A coleta de dados, como o peso do rebanho, é facilitada e precisa com dispositivos eletrônicos. Sensores eletrônicos monitoram as condições ambientais, como temperatura, vento, luz e umidade, proporcionando mais conforto aos animais e facilidade aos funcionários. O uso de drones com câmeras térmicas para monitoramento aéreo do rebanho e das pastagens permite a detecção rápida de problemas de saúde no gado e uma gestão mais eficaz das pastagens.
Sistemas automatizados de alimentação garantem a nutrição adequada de cada animal, atendendo suas necessidades específicas. Softwares avançados ajudam na integração e análise de dados, como condições climáticas, saúde do rebanho e produtividade das culturas, essenciais para decisões informadas e rápidas, otimizando as operações diárias e permitindo respostas ágeis a desafios. Essas tecnologias reduzem a dependência de trabalho físico intenso e promovem uma pecuária mais sustentável e produtiva, alinhada às necessidades modernas do setor.
Estratégias de capacitação e atração
A escassez de mão de obra qualificada no setor agropecuário é um desafio significativo para muitos produtores. Para superar essa dificuldade, é essencial investir na preparação individual dos trabalhadores. Cursos abrangendo desde gestão agrícola até técnicas específicas de manejo do solo e cuidado com animais, são fundamentais. Parcerias entre universidades e entidades privadas têm criado programas de estágio e residência agrícola, permitindo aos estudantes ganhar experiência prática enquanto completam sua formação.
Instituições como a Embrapa focam na aplicação de tecnologia e inovação no campo, conectando teoria e prática. A adoção de tecnologia também melhora as condições de trabalho, com ferramentas modernas de gestão de fazendas que reduzem a necessidade de trabalho físico extenuante e aumentam a eficiência. Empresas do setor têm liderado iniciativas para certificar operações sob normas de bem-estar animal e sustentabilidade, o que inclui melhorias nas condições de trabalho dos empregados.

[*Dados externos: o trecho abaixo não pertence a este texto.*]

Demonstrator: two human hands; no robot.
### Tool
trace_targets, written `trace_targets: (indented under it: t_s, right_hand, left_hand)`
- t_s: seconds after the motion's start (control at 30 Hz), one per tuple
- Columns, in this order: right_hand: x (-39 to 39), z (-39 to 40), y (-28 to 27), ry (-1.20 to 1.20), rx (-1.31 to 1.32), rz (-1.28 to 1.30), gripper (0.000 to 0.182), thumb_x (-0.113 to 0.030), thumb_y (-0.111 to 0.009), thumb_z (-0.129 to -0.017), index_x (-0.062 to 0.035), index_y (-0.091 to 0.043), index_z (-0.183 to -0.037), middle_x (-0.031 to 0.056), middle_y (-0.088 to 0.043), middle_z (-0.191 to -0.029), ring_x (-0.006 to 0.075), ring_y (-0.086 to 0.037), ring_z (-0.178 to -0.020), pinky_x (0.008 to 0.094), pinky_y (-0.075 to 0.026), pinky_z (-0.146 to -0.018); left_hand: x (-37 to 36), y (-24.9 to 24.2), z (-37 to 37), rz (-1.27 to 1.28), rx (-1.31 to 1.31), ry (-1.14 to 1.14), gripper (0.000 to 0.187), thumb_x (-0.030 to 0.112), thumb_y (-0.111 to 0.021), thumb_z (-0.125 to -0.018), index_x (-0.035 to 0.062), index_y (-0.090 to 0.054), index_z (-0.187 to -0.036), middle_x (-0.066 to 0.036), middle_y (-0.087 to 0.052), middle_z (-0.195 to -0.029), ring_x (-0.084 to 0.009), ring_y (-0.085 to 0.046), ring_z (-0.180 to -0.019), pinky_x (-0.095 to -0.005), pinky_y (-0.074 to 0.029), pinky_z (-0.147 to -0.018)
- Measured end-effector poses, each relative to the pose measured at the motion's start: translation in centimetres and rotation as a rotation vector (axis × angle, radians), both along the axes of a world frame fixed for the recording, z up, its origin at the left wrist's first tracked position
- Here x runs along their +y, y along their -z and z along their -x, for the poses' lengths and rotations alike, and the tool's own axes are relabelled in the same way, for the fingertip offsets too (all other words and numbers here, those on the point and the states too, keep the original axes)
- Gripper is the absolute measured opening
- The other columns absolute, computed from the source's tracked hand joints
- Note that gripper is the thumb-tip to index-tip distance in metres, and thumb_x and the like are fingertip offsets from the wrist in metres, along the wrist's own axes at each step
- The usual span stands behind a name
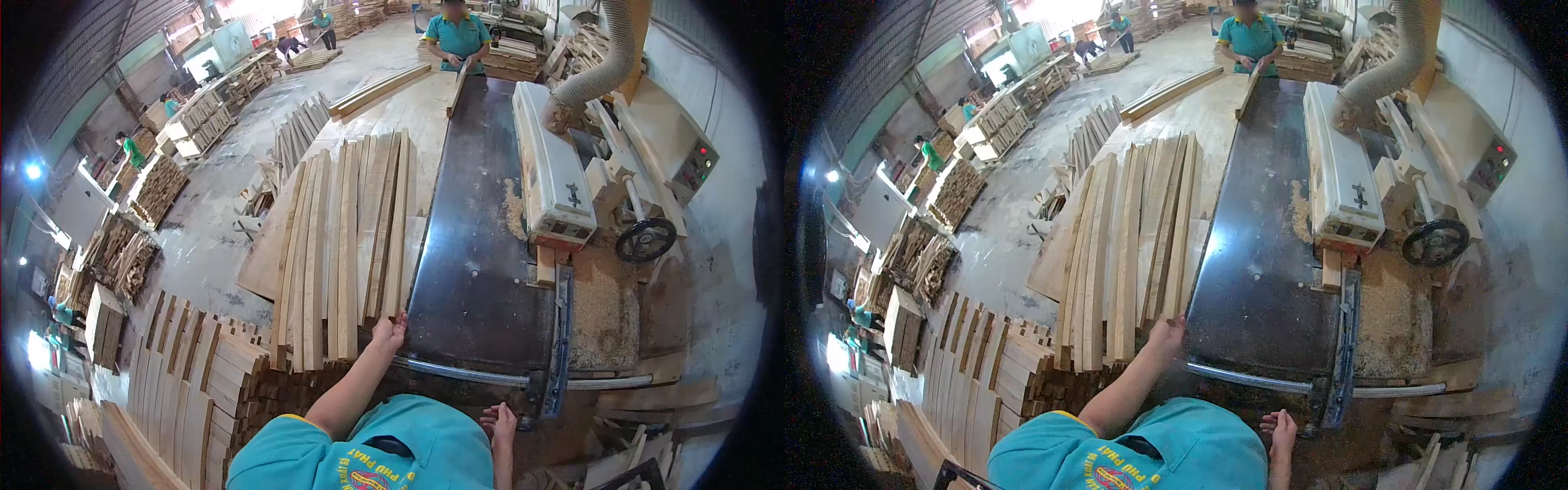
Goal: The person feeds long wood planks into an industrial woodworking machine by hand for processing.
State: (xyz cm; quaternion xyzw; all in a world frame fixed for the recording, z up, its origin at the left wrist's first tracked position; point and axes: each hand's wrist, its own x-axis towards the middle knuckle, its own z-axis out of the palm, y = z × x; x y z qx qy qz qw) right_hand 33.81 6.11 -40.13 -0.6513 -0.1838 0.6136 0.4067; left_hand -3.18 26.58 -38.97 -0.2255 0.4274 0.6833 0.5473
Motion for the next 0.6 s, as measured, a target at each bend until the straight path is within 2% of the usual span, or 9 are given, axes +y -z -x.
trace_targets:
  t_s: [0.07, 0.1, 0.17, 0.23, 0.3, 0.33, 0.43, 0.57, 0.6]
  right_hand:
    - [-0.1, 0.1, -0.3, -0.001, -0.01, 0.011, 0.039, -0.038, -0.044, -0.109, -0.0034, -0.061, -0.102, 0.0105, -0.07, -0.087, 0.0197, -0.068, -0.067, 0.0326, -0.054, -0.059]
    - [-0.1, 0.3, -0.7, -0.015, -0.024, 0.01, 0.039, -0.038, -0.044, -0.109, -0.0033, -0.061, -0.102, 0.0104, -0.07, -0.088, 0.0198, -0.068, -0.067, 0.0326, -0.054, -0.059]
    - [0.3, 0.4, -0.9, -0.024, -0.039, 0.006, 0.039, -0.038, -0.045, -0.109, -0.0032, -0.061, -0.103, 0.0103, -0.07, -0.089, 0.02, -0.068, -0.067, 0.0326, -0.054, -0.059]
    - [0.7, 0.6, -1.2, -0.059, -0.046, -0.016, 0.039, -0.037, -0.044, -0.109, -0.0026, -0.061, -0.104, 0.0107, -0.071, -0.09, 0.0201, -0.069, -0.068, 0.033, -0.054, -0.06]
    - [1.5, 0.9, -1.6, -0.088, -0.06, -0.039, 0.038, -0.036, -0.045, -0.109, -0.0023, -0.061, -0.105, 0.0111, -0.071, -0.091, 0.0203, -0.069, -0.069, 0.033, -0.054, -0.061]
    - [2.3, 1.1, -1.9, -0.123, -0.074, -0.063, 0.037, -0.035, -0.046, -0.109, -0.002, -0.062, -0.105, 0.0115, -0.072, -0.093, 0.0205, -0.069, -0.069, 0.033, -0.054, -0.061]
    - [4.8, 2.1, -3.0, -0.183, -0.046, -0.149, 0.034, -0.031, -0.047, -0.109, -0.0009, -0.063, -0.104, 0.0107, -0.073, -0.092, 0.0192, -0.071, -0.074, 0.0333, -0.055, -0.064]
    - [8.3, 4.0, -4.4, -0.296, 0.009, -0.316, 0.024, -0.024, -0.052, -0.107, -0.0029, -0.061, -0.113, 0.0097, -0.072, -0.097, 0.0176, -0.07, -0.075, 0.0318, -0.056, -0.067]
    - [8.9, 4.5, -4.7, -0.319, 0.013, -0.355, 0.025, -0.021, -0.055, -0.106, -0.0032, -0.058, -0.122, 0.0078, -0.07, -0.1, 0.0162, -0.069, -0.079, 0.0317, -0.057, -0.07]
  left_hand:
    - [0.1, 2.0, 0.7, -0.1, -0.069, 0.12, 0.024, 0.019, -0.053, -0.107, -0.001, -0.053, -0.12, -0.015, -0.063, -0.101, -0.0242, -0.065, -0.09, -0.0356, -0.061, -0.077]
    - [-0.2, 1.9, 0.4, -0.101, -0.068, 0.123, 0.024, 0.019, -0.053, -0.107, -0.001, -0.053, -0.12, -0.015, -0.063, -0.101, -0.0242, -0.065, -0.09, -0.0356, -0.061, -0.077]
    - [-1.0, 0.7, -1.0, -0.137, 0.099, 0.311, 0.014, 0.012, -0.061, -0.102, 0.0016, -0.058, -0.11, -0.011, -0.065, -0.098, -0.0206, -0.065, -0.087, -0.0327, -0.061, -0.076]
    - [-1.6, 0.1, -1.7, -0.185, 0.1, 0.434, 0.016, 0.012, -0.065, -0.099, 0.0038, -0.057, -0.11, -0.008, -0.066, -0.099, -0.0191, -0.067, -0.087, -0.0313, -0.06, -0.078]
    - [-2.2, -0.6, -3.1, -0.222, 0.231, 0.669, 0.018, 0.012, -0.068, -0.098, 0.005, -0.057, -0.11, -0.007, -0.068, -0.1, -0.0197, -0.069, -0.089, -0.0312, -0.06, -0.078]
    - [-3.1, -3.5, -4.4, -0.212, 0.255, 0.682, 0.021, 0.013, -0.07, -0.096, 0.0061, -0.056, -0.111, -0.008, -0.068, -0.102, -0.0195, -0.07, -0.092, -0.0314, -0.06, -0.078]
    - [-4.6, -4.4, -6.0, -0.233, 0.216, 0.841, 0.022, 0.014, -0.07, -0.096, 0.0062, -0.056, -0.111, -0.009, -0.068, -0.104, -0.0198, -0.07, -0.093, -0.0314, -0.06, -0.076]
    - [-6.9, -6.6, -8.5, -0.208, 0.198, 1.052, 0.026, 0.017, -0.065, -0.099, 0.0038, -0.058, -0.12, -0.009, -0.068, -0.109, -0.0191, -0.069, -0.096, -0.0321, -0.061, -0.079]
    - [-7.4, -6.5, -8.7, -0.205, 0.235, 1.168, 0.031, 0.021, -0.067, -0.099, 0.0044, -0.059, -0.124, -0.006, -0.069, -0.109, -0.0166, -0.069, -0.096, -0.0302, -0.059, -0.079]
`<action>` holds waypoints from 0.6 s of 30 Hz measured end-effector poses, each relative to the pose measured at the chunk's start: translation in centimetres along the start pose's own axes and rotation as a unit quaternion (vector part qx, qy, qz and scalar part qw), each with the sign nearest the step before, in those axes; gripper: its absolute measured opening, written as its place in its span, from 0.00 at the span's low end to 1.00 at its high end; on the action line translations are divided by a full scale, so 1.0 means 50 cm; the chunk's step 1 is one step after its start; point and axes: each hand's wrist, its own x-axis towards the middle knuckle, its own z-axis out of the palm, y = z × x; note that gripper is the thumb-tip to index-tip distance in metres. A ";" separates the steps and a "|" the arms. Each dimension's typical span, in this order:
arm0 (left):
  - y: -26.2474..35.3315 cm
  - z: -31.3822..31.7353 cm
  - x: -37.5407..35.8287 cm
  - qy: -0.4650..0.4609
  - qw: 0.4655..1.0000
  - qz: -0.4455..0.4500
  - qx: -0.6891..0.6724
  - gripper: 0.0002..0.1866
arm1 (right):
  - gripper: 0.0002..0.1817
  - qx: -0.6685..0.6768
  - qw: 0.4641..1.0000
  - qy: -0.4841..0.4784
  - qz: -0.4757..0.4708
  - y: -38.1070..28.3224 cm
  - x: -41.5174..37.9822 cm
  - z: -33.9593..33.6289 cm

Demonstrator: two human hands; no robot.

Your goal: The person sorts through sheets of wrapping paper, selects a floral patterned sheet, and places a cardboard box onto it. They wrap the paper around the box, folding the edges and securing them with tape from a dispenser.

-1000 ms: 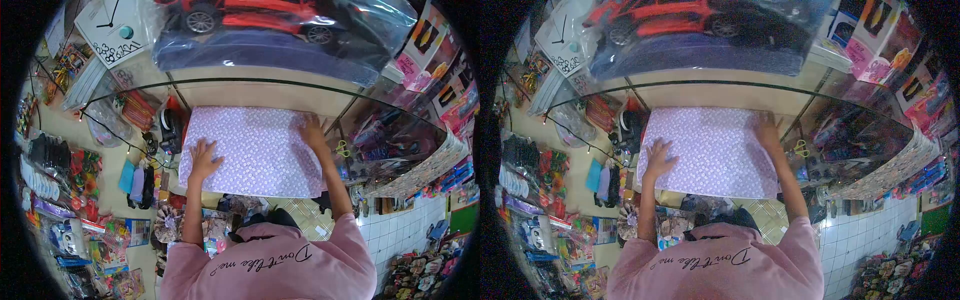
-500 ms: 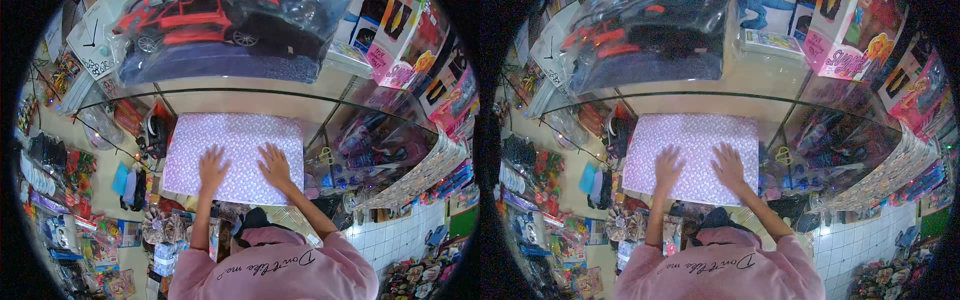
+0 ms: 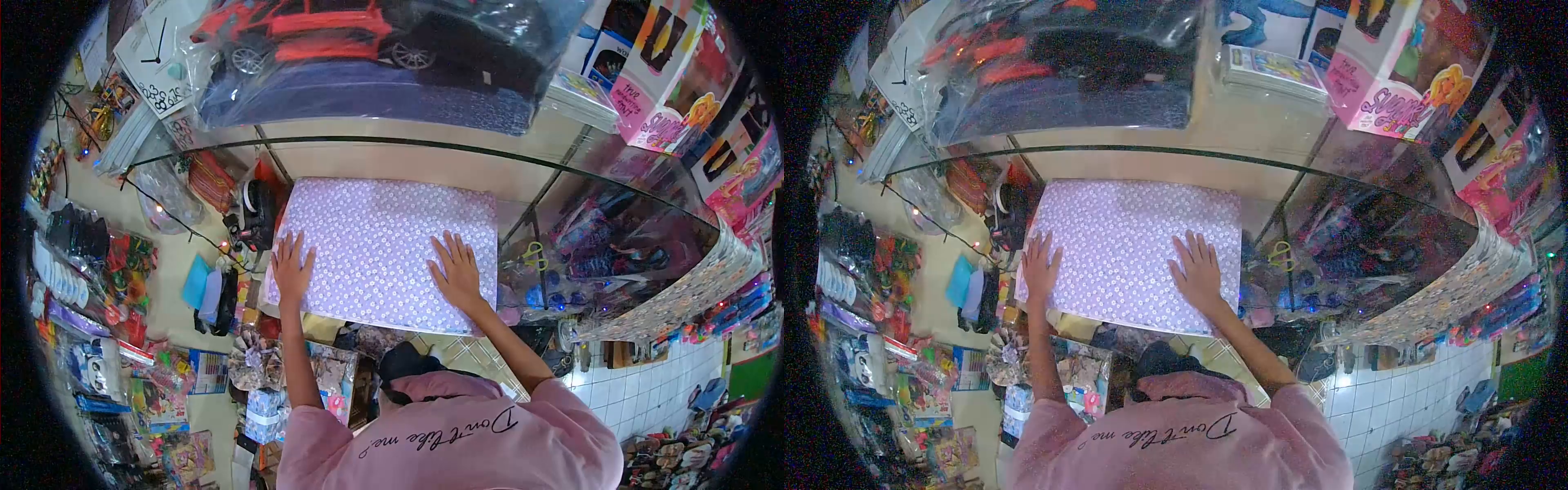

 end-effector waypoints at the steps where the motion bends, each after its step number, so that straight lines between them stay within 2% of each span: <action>1: 0.000 0.000 0.000 -0.002 1.000 -0.002 -0.002 0.29 | 0.29 -0.001 1.000 -0.001 -0.001 0.000 0.000 0.000; 9: -0.004 0.012 -0.001 0.002 1.000 -0.021 -0.009 0.29 | 0.30 -0.008 0.999 -0.039 0.014 0.003 -0.001 0.002; 13: 0.006 0.002 0.045 -0.079 0.996 -0.016 0.037 0.27 | 0.26 0.048 0.997 -0.057 0.004 0.048 0.026 -0.004; 14: 0.022 -0.006 0.060 -0.064 0.997 0.035 -0.005 0.25 | 0.19 0.097 0.994 -0.049 -0.008 0.073 0.060 -0.002; 15: 0.052 -0.014 0.080 -0.044 0.994 0.079 -0.068 0.25 | 0.13 0.117 0.992 0.000 0.055 0.050 0.087 -0.027; 17: 0.114 -0.003 0.128 -0.026 0.977 0.159 -0.143 0.25 | 0.12 0.126 0.986 0.107 0.013 0.088 0.153 -0.003; 18: 0.134 0.010 0.153 -0.027 0.968 0.195 -0.153 0.25 | 0.13 0.105 0.987 0.114 0.040 0.087 0.177 0.000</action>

Programas de qualidade de vida no trabalho, oferecendo desde aconselhamento psicológico até atividades de lazer, estão se tornando mais comuns. Esforços legislativos recentes visam melhorar a formação e as condições laborais no campo, tornando as carreiras agrícolas mais atraentes através de maior segurança jurídica e proteção social. Campanhas governamentais de valorização da agricultura familiar também ajudam a atrair novos talentos para o setor e a reter aqueles já envolvidos.
Estas estratégias, quando eficazmente implementadas, podem ajudar a superar o desafio do apagão de mão de obra no setor pecuário, tornando-o mais atraente e sustentável para as futuras gerações. A integração dessas medidas com tecnologia e inovação cria um ambiente dinâmico que não só retém talentos, mas também os atrai.
Motivar o trabalhador é fundamental
A permanência do empregado no trabalho é influenciada por diversos fatores pessoais e profissionais. Direitos respeitados, valorização do esforço, oportunidades de crescimento (como treinamentos e promoções), e um ambiente de trabalho seguro e respeitoso aumentam a probabilidade de retenção do funcionário. Investir nessas condições, muitas vezes mais comportamentais do que financeiros, como ouvir os empregados e envolvê-los nas decisões, é essencial para manter bons trabalhadores e melhorar a execução das tarefas.
De toda forma, a crise de mão de obra no setor pecuário brasileiro é um desafio multifacetado que exige uma abordagem diversificada para sua solução. Estratégias incluem a adoção de tecnologias avançadas e o fortalecimento da educação e treinamento vocacional. A melhoria das condições de trabalho e a implementação de políticas governamentais de apoio são essenciais para tornar a pecuária uma opção de carreira viável e atraente para novas gerações.